About this task: Here is a block of records. Copy every line in it that includes "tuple".

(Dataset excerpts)
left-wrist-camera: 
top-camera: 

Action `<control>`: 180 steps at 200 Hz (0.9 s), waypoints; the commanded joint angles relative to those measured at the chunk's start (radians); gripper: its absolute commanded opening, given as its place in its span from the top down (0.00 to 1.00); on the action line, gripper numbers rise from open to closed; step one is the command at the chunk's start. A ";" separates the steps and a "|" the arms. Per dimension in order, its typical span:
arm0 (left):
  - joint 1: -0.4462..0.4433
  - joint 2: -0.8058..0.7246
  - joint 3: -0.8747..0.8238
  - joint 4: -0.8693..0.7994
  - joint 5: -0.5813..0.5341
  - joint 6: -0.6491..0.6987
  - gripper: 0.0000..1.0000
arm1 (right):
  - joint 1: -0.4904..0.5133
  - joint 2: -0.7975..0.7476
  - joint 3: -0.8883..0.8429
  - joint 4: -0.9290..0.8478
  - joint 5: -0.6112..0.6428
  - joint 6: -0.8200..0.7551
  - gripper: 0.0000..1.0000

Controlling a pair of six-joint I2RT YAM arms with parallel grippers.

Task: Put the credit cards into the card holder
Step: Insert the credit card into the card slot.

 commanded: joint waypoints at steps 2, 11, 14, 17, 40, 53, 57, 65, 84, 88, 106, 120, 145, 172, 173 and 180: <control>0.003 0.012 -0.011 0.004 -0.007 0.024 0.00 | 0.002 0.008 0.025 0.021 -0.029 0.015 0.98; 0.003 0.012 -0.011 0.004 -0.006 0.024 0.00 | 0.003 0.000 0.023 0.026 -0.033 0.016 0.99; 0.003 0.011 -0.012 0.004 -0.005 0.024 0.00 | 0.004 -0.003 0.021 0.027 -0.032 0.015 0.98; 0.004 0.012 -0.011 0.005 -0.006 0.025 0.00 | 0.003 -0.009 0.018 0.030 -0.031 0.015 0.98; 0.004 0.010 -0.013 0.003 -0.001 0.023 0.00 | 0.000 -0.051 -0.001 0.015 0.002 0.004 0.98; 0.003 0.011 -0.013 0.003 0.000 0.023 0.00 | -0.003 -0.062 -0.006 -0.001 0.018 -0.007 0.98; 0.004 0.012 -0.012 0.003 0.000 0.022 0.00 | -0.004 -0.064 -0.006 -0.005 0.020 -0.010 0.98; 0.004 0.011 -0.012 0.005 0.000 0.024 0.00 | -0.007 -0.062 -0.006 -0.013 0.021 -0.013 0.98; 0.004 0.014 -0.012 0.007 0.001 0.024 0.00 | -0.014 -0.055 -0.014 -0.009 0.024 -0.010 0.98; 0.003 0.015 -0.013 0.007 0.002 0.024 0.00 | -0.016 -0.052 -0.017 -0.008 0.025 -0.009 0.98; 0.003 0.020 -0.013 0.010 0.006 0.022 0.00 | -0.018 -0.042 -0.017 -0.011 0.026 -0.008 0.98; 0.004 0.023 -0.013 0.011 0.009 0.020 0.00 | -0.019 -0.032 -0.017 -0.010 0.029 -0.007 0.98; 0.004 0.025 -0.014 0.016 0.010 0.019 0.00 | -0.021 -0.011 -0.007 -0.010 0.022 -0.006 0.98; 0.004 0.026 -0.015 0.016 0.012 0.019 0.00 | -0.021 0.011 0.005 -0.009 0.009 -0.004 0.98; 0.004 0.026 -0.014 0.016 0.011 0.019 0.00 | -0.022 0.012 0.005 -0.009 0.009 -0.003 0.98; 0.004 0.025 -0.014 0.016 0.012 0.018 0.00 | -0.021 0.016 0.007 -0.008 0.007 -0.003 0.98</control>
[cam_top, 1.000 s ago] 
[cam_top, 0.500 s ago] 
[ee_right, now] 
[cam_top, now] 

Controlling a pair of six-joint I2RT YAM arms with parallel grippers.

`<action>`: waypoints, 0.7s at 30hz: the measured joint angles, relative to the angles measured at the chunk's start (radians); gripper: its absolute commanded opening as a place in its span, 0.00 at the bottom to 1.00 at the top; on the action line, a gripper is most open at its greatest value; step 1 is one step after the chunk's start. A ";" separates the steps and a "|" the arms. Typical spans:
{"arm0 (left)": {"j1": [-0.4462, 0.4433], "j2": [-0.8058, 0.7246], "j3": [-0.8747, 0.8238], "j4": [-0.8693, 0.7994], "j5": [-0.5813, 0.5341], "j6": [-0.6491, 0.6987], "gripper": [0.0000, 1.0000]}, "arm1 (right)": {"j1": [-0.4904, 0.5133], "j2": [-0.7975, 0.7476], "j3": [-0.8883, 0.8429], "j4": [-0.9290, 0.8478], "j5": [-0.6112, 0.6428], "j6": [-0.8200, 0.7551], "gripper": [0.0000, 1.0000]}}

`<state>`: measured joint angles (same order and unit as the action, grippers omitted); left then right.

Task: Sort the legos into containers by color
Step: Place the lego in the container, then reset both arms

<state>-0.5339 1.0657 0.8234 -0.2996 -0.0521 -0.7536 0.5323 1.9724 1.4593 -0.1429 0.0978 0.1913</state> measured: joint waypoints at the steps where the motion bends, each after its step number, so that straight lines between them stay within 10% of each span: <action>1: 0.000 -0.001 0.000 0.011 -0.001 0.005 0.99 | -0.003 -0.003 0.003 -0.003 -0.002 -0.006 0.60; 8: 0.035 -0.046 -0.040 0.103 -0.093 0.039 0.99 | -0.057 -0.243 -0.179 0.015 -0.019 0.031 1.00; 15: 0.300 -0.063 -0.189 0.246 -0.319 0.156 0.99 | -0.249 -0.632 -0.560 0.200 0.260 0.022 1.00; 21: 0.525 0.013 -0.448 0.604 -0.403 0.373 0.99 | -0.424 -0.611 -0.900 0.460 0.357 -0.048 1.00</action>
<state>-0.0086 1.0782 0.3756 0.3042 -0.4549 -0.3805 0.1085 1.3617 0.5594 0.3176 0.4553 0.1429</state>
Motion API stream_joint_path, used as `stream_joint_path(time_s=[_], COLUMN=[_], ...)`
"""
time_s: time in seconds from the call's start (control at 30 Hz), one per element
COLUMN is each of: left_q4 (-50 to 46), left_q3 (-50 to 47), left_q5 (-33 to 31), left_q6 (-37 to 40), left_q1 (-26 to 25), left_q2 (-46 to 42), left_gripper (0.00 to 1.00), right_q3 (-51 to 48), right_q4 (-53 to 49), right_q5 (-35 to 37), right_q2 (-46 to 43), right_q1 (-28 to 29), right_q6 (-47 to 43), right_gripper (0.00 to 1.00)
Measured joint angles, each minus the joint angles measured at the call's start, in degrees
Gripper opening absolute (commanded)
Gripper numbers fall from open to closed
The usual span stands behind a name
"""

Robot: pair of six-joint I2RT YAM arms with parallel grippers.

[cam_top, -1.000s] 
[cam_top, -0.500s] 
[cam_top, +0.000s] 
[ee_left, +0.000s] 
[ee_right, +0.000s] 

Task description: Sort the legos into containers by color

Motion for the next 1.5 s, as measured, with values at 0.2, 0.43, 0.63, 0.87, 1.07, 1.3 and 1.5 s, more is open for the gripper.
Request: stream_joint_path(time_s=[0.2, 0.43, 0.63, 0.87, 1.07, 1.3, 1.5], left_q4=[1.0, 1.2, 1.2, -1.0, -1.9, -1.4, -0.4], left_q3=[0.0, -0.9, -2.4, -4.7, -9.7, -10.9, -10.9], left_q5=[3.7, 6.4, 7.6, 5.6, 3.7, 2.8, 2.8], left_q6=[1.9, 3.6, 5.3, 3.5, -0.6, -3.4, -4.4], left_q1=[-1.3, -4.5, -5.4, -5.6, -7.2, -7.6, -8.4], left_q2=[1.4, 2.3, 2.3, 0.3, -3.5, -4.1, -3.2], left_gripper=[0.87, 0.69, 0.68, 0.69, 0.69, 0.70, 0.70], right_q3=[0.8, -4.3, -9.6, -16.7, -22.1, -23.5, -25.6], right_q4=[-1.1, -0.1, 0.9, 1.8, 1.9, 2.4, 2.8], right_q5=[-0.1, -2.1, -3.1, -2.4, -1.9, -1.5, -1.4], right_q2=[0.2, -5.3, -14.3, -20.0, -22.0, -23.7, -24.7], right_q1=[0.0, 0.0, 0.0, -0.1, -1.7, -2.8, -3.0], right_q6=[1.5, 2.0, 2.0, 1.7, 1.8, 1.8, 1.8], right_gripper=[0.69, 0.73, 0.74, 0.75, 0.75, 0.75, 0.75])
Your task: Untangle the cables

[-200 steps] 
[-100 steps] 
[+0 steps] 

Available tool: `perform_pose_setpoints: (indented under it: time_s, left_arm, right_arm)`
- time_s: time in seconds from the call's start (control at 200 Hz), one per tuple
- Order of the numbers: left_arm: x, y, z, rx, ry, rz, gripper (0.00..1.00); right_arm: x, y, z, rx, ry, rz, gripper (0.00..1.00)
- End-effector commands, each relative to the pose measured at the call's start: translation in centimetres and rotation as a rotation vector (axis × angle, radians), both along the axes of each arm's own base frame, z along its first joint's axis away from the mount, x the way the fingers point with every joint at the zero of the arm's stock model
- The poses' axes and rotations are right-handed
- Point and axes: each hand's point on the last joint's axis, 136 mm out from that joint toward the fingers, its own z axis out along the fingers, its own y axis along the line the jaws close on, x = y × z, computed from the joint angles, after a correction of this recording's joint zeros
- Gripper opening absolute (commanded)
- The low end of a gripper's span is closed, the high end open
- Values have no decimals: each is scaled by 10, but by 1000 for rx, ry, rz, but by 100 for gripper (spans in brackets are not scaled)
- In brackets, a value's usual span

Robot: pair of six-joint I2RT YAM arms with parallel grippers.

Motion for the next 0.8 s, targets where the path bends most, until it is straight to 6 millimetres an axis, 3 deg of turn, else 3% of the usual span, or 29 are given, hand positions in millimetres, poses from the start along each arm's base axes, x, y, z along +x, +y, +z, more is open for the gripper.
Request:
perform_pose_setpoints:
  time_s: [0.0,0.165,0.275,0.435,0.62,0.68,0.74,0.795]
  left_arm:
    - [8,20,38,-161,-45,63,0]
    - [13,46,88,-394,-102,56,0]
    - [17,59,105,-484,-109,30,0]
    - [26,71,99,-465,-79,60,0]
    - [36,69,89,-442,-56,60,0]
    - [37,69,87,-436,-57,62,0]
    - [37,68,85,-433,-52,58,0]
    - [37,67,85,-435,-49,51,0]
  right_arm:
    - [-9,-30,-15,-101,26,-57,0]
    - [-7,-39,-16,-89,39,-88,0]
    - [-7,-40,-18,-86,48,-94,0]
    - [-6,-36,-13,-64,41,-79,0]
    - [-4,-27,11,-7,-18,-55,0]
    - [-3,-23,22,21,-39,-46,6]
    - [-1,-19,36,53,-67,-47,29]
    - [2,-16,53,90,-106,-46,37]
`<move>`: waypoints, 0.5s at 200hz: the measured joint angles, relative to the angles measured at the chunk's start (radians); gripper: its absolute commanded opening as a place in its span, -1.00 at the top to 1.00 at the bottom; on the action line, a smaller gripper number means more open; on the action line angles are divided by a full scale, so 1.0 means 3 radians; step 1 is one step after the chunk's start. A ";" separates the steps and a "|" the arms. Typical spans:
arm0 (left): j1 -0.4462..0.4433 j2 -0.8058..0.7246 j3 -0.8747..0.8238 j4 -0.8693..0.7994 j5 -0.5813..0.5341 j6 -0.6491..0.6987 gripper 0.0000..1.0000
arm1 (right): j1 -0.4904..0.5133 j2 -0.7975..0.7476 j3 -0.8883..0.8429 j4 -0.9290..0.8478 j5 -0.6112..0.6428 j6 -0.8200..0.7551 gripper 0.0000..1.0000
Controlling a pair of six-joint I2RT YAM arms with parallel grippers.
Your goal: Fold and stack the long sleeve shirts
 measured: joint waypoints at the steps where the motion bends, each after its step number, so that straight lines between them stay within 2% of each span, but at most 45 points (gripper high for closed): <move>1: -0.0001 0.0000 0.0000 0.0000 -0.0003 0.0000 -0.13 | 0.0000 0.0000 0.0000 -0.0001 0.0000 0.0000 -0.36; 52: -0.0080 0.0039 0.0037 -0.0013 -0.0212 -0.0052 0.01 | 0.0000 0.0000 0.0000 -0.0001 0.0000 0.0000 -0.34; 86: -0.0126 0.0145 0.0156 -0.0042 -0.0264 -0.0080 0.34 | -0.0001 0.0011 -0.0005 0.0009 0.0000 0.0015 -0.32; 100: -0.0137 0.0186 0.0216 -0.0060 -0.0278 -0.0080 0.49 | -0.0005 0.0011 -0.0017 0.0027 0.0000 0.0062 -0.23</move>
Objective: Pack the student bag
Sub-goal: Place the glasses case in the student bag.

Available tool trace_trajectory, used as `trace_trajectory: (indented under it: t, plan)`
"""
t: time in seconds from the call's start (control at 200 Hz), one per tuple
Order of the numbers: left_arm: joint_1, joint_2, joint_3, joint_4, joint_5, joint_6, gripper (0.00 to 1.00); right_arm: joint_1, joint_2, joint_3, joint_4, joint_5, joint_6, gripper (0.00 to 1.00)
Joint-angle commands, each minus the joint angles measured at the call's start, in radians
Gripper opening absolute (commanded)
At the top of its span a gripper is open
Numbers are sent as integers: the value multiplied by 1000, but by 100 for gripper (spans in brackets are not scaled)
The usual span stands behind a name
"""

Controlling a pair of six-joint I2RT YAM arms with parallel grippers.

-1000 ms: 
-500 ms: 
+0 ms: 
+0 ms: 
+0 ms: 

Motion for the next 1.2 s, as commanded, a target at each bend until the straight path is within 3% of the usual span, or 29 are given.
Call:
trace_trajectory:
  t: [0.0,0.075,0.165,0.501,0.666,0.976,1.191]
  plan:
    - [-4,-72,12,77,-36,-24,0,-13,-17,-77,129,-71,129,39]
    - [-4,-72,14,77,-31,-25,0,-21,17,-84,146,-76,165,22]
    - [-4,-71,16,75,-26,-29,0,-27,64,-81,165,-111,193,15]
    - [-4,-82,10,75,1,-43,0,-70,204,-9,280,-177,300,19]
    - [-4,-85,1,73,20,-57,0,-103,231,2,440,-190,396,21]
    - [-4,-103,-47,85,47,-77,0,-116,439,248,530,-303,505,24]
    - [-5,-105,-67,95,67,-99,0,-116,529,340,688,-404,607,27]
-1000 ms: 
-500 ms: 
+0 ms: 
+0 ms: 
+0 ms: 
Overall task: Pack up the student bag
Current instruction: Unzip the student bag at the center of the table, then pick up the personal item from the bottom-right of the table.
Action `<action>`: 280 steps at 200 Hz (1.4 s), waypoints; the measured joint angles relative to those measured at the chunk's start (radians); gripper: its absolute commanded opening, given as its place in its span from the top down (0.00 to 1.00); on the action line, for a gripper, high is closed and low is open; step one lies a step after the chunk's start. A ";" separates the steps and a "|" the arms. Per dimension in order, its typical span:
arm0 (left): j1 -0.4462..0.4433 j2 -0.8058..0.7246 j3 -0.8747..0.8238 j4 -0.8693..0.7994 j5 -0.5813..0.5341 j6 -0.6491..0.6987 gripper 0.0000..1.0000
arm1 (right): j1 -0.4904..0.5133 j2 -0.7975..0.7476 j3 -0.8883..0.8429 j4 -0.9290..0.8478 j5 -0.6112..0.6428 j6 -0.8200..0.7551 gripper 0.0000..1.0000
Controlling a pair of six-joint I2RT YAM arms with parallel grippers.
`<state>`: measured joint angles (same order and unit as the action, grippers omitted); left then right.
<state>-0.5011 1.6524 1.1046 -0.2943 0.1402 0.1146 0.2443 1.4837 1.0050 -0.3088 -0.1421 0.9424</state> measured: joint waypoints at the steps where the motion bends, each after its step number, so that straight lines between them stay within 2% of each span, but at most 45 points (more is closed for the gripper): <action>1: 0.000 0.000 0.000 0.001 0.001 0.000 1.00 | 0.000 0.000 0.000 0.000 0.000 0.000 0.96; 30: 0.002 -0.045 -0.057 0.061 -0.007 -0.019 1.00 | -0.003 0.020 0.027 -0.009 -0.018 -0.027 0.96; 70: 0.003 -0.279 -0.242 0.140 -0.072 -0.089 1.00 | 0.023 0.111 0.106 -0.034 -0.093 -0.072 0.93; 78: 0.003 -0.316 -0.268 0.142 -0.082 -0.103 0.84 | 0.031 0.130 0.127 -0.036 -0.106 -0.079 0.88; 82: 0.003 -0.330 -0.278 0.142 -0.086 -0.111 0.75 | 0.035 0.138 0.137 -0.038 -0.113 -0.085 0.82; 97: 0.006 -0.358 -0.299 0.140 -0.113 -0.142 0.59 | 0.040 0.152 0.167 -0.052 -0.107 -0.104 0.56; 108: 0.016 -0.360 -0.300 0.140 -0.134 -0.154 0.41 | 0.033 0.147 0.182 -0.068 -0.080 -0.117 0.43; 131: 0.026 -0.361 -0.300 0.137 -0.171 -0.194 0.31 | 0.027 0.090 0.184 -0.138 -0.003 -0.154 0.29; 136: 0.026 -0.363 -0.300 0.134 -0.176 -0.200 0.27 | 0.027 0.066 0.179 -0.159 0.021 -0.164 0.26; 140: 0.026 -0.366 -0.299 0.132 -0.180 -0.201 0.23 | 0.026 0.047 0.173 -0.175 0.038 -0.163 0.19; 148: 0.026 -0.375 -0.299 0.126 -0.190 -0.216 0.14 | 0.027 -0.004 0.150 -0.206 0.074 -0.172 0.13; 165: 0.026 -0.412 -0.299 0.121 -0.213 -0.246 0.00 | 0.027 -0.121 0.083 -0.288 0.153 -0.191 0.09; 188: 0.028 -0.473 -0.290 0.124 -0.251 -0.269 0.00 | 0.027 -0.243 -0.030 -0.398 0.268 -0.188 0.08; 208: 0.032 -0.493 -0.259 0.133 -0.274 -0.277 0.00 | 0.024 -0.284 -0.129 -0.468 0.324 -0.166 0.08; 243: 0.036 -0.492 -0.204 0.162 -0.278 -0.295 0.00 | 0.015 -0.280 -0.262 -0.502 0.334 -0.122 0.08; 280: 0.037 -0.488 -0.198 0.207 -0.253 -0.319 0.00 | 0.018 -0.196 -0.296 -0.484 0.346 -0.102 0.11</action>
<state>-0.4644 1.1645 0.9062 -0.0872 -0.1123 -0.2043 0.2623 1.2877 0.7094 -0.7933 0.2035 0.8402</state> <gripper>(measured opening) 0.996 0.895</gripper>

Solved problem:
- time_s: time in seconds from the call's start (control at 200 Hz), one per tuple
t: time in seconds from the call's start (control at 200 Hz), one per tuple

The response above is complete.